The Scholar’s Supernova - Written by Margaret Donsbach
TUNÇ TEZEL
Exactly one thousand years ago, people from Europe to China gazed into the southern night sky to wonder at the sudden appearance of what seemed to be a new star that outshone all others. Ali ibn Ridwan of Cairo, then 18 years old, was among them. The star hung low, about a hand’s span above the horizon, its light more than twice as bright as Venus. It was so bright that, like the moon, it cast shadows in the city beneath.

The ambitious son of a poor baker, Ibn Ridwan had just begun his education in medicine, but he was already an astrologer accomplished enough to support himself by casting horoscopes. To him, there was a relationship between these fields: In his autobiography, written at age 58, he noted that “the astrological omens at my birth indicated that medicine should be my profession.”

Established by the Fatimid caliphate in 971, only two years after the founding of the city of Cairo itself, Al-Azhar University was the centerpiece of learning in a caliphate whose policy was to support the education of ambitious men from humble ackgrounds—such as Ali ibn Ridwan.
JOHN FEENEY / PADIA
Established by the Fatimid caliphate in 971, only two years after the founding of the city of Cairo itself, Al-Azhar University was the centerpiece of learning in a caliphate whose policy was to support the education of ambitious men from humble ackgrounds—such as Ali ibn Ridwan.

The “new star,” today simply called SN1006, first appeared on the evening of April 30, 1006. It persisted through the summer, but by mid-August the sun had moved so close to it that, from Cairo, it was above the horizon only during the daylight hours, making further observation difficult. According to Chinese accounts, within two years it was no longer visible at all. It appeared low in the southern sky, in the sign of Scorpio, which Ibn Ridwan interpreted as a portent of ill fortune.

Ibn Ridwan later noted, without offering specifics, that “calamity and destruction” in fact followed in that year. Indeed, ill fortune seemed to lie in wait for many in his day. The Fatimids had captured Egypt, establishing Cairo as their capital, only 37 years earlier. Its ruler, Caliph Al-Hakim, was only three years older than Ibn Ridwan. The caliph had been a boy of 11 when his father died, and at 15 he arranged the assassination of the administrator who had usurped his rightful powers. Though popular with his subjects at first—he mingled with the crowds during both Muslim and Christian holidays—he remained suspicious of court officials and did not hesitate to execute those who displeased him.

For young Ibn Ridwan, however, good fortune also beckoned. The year before the supernova appeared, Al-Hakim had founded the Dar al-‘Ilm, “the House of Knowledge.” This was a sort of informal public university where anyone who wished might come to read and copy books, study, or attend lectures in theology, grammar, philology, medicine and astronomy. Astrology was excluded, for a distinction had emerged between the empirical discipline of astronomy and what many, including Al-Hakim, regarded as its less respectable, interpretive counterpart.

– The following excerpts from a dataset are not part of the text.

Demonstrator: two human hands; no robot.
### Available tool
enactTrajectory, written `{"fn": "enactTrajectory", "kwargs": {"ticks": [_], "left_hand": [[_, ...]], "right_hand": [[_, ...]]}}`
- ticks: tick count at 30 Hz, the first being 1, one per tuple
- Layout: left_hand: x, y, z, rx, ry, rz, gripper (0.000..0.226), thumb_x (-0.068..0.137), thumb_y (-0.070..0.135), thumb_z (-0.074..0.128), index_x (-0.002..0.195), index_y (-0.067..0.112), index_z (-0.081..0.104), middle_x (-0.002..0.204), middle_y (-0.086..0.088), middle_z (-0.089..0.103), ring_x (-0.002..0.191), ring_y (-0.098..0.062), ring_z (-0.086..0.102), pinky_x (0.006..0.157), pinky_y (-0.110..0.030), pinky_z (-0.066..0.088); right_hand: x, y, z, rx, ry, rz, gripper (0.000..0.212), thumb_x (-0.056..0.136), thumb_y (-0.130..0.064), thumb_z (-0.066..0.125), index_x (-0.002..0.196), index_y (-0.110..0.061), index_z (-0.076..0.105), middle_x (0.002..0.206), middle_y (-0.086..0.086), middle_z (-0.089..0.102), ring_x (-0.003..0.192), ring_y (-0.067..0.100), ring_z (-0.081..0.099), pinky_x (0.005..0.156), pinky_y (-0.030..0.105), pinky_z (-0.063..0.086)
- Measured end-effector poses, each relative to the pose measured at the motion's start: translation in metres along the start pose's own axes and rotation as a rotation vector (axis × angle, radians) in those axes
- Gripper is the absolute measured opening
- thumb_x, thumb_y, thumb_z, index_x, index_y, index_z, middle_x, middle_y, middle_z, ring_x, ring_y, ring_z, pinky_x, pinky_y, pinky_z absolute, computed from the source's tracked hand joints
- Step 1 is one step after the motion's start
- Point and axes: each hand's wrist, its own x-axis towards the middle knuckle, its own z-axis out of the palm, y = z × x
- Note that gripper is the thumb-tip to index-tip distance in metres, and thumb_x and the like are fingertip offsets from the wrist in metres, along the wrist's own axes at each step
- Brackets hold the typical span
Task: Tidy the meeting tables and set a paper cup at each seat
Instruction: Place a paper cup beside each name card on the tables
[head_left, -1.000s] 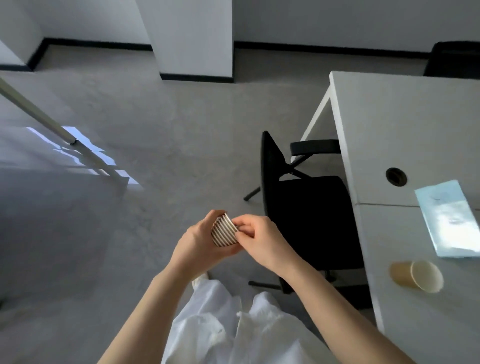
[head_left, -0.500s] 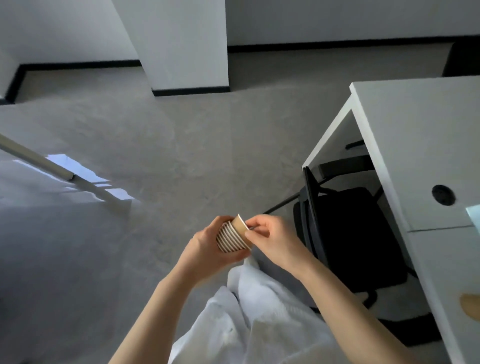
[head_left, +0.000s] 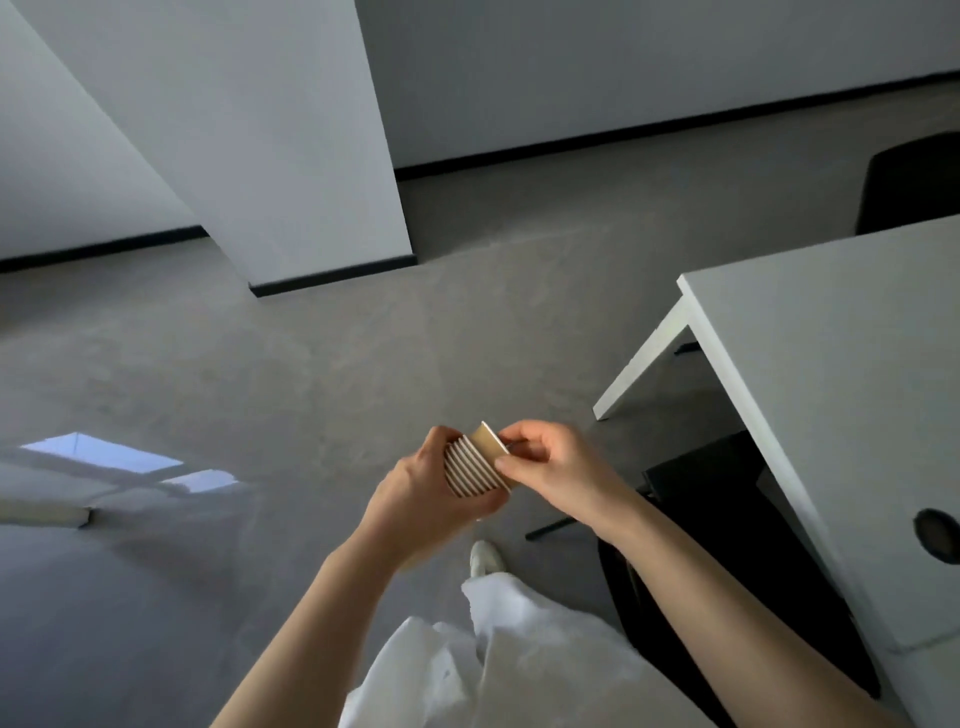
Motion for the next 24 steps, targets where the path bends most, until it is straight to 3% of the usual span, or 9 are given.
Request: {"fn": "enactTrajectory", "kwargs": {"ticks": [3, 10, 14, 18, 22, 24], "left_hand": [[0.046, 0.014, -0.018, 0.028, -0.032, 0.021, 0.063, 0.048, 0.074, 0.062, 0.097, 0.04, 0.041, 0.082, 0.011, 0.065, 0.079, -0.02, 0.066, 0.073, -0.037, 0.054], [0.157, 0.025, -0.05, 0.026, -0.111, 0.125, 0.066, 0.051, 0.071, 0.068, 0.105, 0.039, 0.047, 0.083, 0.009, 0.066, 0.077, -0.017, 0.067, 0.07, -0.04, 0.056], [0.229, 0.036, -0.083, 0.088, -0.205, 0.191, 0.07, 0.049, 0.072, 0.068, 0.108, 0.04, 0.048, 0.089, 0.01, 0.067, 0.082, -0.016, 0.068, 0.072, -0.04, 0.056], [0.3, 0.053, -0.119, 0.135, -0.27, 0.272, 0.07, 0.049, 0.07, 0.068, 0.108, 0.04, 0.047, 0.091, 0.011, 0.066, 0.083, -0.017, 0.068, 0.073, -0.04, 0.056], [0.363, 0.078, -0.136, 0.16, -0.33, 0.323, 0.068, 0.055, 0.065, 0.072, 0.111, 0.037, 0.047, 0.093, 0.01, 0.065, 0.084, -0.015, 0.066, 0.075, -0.039, 0.056], [0.383, 0.091, -0.139, 0.206, -0.371, 0.345, 0.067, 0.061, 0.058, 0.078, 0.116, 0.034, 0.047, 0.095, 0.011, 0.063, 0.087, -0.013, 0.065, 0.076, -0.035, 0.055]], "right_hand": [[0.04, -0.024, -0.017, -0.078, -0.043, -0.039, 0.012, 0.085, -0.009, 0.067, 0.096, -0.012, 0.07, 0.089, 0.006, 0.074, 0.078, 0.007, 0.067, 0.074, 0.021, 0.051], [0.126, -0.054, -0.037, -0.1, 0.12, 0.005, 0.011, 0.085, -0.012, 0.067, 0.096, -0.009, 0.07, 0.085, 0.001, 0.073, 0.078, 0.007, 0.066, 0.074, 0.024, 0.052], [0.18, -0.076, -0.045, -0.047, 0.194, 0.034, 0.009, 0.085, -0.011, 0.067, 0.093, -0.008, 0.07, 0.089, 0.008, 0.073, 0.08, 0.008, 0.066, 0.073, 0.026, 0.053], [0.235, -0.109, -0.06, 0.046, 0.274, 0.073, 0.013, 0.085, -0.006, 0.067, 0.098, -0.006, 0.069, 0.084, -0.002, 0.071, 0.072, -0.003, 0.065, 0.067, 0.013, 0.053], [0.282, -0.127, -0.077, -0.001, 0.422, 0.051, 0.016, 0.085, -0.015, 0.069, 0.098, -0.006, 0.069, 0.09, 0.004, 0.073, 0.084, 0.01, 0.07, 0.078, 0.03, 0.058], [0.295, -0.132, -0.085, -0.014, 0.468, 0.068, 0.014, 0.086, -0.02, 0.068, 0.095, -0.009, 0.07, 0.088, 0.003, 0.073, 0.083, 0.012, 0.07, 0.077, 0.031, 0.058]]}}
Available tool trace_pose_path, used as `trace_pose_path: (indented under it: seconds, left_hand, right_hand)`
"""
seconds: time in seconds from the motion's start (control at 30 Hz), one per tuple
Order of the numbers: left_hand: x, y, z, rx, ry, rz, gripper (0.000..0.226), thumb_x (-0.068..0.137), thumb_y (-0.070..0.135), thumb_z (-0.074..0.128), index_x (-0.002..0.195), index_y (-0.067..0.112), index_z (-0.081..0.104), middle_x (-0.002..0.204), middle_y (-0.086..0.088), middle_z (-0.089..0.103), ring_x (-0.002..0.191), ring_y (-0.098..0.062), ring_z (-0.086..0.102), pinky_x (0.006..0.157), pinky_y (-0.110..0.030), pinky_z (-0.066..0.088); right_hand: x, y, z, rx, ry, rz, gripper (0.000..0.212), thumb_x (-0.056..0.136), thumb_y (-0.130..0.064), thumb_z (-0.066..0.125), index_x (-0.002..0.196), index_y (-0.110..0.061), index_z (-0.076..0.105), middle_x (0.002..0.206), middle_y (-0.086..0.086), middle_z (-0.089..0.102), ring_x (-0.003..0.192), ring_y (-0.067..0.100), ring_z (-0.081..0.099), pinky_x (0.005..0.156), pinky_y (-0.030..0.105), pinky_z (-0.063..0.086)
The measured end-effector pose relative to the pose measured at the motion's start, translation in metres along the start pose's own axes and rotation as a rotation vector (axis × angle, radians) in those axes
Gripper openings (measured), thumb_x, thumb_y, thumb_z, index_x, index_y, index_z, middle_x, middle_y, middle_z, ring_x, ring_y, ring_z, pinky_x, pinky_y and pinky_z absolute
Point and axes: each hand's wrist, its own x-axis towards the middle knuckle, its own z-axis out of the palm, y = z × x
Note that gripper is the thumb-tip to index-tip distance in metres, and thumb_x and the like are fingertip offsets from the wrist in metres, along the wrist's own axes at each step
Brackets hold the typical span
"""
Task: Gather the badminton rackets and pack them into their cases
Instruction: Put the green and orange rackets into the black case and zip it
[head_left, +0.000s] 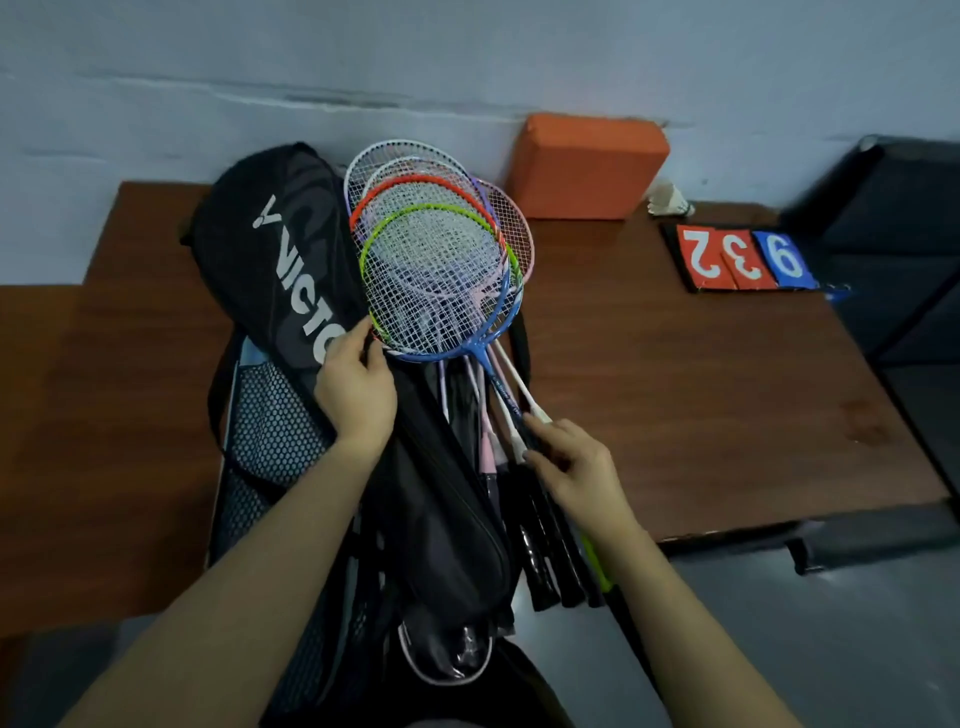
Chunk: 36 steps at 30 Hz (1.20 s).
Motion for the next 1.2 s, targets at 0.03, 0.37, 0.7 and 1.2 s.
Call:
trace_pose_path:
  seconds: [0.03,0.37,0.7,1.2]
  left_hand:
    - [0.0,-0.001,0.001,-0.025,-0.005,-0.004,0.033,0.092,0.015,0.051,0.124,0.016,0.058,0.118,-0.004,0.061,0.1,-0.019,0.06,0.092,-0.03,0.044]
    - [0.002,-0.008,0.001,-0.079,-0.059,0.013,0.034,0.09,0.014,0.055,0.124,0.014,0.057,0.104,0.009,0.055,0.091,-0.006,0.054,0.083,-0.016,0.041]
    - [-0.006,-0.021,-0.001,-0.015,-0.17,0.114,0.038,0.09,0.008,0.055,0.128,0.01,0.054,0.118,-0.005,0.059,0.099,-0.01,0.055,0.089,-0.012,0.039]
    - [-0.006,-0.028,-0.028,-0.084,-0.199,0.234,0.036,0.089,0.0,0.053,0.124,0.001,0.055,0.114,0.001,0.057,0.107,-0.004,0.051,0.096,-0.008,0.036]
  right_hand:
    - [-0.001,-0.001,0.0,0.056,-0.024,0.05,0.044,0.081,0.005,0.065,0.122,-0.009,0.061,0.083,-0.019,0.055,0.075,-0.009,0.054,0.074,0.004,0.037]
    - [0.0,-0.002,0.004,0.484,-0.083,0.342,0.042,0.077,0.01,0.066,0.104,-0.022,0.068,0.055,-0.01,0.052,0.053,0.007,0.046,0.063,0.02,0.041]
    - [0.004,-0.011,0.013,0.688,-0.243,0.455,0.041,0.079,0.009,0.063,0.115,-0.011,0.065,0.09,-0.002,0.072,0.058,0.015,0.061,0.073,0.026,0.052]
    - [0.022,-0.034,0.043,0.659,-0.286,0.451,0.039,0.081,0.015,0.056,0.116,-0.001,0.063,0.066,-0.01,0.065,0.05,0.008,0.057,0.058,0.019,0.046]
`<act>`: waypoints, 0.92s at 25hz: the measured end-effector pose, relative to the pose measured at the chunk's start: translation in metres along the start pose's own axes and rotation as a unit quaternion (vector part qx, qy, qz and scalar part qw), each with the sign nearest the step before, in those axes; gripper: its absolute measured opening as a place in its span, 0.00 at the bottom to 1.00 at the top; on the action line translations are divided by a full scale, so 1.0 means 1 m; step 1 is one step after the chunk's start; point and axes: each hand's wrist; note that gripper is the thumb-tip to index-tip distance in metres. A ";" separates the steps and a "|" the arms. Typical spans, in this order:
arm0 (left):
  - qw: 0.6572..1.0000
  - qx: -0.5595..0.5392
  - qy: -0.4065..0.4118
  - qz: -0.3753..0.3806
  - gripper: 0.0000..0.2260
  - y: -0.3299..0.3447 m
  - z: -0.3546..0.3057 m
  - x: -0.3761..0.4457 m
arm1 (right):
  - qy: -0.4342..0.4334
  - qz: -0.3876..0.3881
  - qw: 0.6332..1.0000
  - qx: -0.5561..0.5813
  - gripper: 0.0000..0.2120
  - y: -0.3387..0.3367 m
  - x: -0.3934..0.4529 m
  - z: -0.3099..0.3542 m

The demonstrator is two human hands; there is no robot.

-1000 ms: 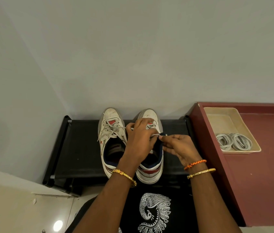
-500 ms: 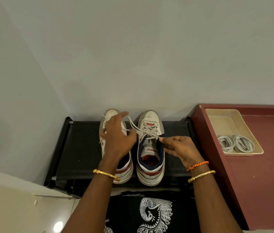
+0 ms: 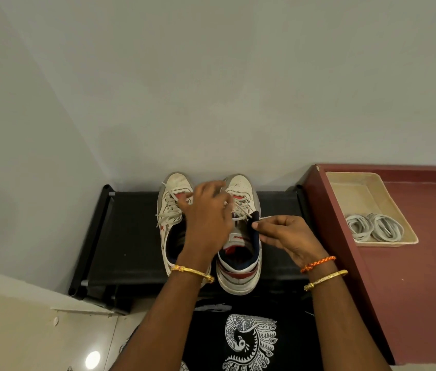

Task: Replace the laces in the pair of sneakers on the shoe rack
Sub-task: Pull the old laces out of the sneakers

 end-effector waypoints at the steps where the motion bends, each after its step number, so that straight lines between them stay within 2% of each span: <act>1: 0.998 -0.025 -0.045 -0.042 0.06 -0.009 0.003 0.000 | 0.001 -0.001 1.000 0.004 0.03 0.000 -0.001 0.001; 3: 0.970 -0.087 -0.169 -0.153 0.06 -0.028 0.013 0.000 | 0.000 -0.008 1.000 0.006 0.05 0.001 -0.002 0.003; 5: 0.916 -0.122 -0.288 -0.250 0.07 -0.041 0.029 -0.001 | -0.003 -0.019 1.000 0.003 0.10 0.003 -0.002 0.003; 6: 0.898 -0.121 -0.334 -0.260 0.12 -0.045 0.034 -0.003 | -0.010 -0.026 1.000 -0.013 0.12 0.005 -0.001 0.003; 7: 0.894 -0.110 -0.360 -0.244 0.22 -0.046 0.036 -0.006 | -0.031 -0.039 0.997 -0.051 0.14 0.008 0.000 0.002; 9: 0.929 -0.064 -0.322 -0.173 0.36 -0.041 0.033 -0.011 | -0.124 -0.088 0.973 -0.172 0.14 0.014 0.005 -0.001; 10: 0.954 -0.035 -0.270 -0.122 0.36 -0.036 0.027 -0.012 | -0.184 -0.109 0.949 -0.231 0.13 0.018 0.007 -0.002; 11: 0.975 -0.017 -0.210 -0.066 0.33 -0.031 0.019 -0.014 | -0.234 -0.121 0.922 -0.285 0.13 0.023 0.007 -0.002; 13: 0.990 -0.019 -0.139 0.035 0.25 -0.018 0.004 -0.019 | -0.280 -0.131 0.866 -0.394 0.11 0.033 0.008 -0.004; 16: 0.989 0.002 -0.116 0.093 0.17 0.001 -0.006 -0.021 | -0.257 -0.141 0.795 -0.532 0.11 0.047 0.009 -0.007; 21: 0.993 0.002 -0.099 0.065 0.09 0.009 -0.003 -0.017 | -0.278 -0.190 0.800 -0.497 0.06 0.047 0.008 -0.003; 23: 0.994 0.001 -0.095 0.052 0.08 0.009 -0.004 -0.021 | -0.282 -0.208 0.814 -0.464 0.04 0.044 0.005 -0.001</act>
Point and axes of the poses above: each hand's wrist, its own x-axis towards the middle knuckle, its own y-axis out of the palm, z = x × y, and after that the axes turned 5 degrees about -x, right-handed
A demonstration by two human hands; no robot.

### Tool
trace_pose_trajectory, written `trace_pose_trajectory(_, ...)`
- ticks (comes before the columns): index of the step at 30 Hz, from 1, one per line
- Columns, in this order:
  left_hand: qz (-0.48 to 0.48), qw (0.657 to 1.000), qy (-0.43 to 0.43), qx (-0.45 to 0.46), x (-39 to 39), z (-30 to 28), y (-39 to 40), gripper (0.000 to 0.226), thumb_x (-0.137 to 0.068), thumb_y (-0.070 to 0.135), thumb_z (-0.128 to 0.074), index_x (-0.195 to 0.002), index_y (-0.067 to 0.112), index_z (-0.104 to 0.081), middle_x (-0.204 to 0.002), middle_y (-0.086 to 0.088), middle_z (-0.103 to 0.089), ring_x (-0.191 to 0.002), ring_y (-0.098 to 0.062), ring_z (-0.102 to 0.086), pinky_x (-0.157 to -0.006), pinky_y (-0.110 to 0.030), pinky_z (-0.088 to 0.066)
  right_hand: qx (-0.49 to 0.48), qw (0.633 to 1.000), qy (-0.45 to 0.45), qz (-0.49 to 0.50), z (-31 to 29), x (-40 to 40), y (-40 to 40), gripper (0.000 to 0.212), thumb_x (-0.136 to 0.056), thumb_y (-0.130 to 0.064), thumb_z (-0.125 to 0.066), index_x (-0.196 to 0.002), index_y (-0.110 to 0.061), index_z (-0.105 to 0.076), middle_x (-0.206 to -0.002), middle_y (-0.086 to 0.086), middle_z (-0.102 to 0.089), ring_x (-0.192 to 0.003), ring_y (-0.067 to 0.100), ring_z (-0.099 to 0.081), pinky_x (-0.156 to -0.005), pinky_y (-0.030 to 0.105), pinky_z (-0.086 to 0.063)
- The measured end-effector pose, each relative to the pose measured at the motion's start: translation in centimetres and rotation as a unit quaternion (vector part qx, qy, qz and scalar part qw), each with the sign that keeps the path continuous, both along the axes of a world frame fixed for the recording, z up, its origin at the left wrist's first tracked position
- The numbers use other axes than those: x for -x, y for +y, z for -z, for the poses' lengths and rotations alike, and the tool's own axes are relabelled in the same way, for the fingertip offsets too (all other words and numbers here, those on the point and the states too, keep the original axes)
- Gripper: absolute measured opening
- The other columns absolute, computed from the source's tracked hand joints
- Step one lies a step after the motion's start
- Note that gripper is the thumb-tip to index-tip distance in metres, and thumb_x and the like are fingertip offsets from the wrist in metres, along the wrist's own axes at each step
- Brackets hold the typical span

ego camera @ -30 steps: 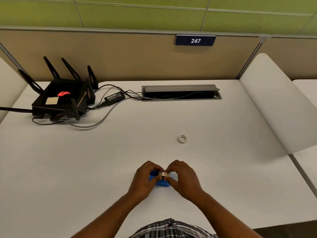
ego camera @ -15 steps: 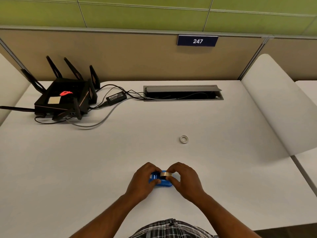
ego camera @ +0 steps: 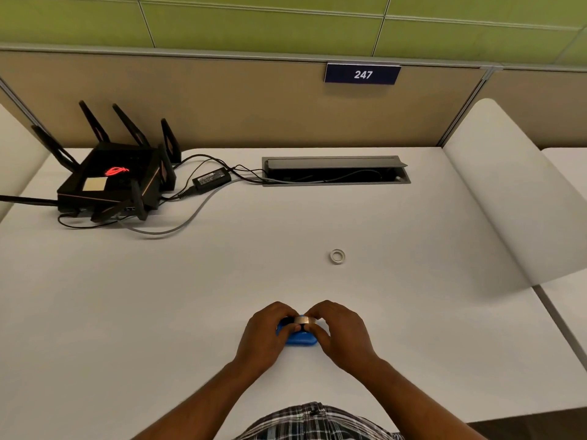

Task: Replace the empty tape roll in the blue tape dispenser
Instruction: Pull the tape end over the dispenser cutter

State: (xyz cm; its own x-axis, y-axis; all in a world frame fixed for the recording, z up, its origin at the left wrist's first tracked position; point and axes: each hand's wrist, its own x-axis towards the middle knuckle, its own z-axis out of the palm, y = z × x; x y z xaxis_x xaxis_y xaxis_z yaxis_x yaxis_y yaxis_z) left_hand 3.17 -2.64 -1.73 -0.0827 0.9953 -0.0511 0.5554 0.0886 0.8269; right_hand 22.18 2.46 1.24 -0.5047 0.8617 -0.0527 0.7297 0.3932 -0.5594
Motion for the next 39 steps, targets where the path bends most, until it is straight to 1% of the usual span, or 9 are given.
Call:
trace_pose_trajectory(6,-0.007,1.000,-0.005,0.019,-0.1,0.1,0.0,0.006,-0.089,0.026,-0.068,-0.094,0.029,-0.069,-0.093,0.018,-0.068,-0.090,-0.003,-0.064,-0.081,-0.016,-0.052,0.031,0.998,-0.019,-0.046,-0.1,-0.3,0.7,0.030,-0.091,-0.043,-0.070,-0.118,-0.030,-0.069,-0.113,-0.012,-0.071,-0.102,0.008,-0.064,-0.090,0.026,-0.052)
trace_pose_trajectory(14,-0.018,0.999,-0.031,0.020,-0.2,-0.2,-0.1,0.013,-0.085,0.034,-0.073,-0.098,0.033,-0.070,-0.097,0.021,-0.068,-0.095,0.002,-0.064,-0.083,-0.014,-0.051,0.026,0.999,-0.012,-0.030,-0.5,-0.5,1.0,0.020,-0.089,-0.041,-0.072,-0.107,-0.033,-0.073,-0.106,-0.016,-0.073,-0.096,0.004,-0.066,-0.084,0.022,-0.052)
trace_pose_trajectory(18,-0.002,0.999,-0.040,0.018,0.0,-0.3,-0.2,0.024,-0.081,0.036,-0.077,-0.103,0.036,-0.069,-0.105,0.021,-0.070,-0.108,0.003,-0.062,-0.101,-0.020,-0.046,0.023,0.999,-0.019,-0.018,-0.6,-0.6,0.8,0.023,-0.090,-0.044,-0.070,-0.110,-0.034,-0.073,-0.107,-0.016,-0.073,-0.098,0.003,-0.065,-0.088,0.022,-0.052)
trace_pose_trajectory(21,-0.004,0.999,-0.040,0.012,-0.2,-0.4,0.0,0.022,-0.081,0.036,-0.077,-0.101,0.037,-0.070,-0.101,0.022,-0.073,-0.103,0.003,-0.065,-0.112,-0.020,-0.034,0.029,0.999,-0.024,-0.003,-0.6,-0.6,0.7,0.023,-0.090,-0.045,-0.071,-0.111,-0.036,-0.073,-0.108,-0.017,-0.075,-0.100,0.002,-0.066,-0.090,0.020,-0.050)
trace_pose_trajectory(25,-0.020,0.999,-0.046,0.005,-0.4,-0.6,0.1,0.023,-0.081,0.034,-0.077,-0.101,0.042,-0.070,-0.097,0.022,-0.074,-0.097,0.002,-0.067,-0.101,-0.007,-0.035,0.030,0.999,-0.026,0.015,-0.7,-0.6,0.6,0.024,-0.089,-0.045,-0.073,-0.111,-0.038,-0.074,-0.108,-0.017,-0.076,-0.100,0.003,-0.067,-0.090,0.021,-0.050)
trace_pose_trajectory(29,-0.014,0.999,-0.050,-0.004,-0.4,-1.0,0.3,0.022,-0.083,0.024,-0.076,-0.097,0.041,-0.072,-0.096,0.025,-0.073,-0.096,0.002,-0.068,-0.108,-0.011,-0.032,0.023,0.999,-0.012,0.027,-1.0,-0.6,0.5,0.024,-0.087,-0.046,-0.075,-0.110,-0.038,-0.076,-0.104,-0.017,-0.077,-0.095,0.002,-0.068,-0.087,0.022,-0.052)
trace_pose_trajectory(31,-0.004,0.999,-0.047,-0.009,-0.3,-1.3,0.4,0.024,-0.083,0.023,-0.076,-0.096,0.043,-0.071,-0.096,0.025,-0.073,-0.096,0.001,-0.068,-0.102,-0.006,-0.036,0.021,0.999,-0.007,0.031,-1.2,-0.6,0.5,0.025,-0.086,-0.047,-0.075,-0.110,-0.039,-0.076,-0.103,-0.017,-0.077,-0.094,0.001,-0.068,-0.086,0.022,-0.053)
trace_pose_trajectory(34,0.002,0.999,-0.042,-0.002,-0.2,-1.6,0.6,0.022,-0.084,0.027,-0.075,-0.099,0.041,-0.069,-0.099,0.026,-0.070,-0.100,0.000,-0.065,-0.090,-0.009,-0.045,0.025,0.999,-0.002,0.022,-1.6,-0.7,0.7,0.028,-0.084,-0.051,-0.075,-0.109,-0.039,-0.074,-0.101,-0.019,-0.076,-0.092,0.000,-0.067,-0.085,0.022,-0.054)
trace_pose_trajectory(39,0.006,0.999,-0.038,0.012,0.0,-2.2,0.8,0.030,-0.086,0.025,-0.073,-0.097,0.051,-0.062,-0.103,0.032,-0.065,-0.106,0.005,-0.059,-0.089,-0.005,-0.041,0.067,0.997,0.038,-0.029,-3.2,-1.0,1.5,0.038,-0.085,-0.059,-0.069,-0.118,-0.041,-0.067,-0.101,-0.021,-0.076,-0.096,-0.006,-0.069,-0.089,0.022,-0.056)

In 1013 Al-Hakim would forbid the practice of astrology and later banish a number of astrologers. He patronized astronomers like Ibn Yunus, who produced a set of astronomical tables so accurate they took into account the atmospheric refraction of the sun’s rays at the horizon, and a few years after founding the Dar al-‘Ilm, Al-Hakim began construction of an astronomical observatory.

Though Ibn Ridwan makes no mention of the Dar al-‘Ilm in his autobiography, its foundation is indicative of the intellectual atmosphere of Cairo that thrived alongside its volatile politics. As a child, Ibn Ridwan would have received his basic education at a local mosque, including reading and writing and the recitation of the Qur’an. At 15, he embarked on his medical and philosophical studies. “I had no fortune,” he says, “from which I could have paid for my education and so my studies were hampered by obstacles and difficulties. Sometimes I earned my livelihood by practicing astrology, again by medical practice, and yet again by giving lessons.”

By Ibn Ridwan’s time, observation of the stars and planets—for empirical, religious and astrological reasons—had a long history in Egypt. This 19th-century woodcut is a fanciful depiction of Claudius Ptolemy’s famous first-century observatory at Alexandria. From there, Ptolemy made the observations that supported Earth-centered models of solar and planetary motion.
HERMANN GOELL / ARCHIV FÜR KUNST & GESCHICHTE / AKG-IMAGES
By Ibn Ridwan’s time, observation of the stars and planets—for empirical, religious and astrological reasons—had a long history in Egypt. This 19th-century woodcut is a fanciful depiction of Claudius Ptolemy’s famous first-century observatory at Alexandria. From there, Ptolemy made the observations that supported Earth-centered models of solar and planetary motion.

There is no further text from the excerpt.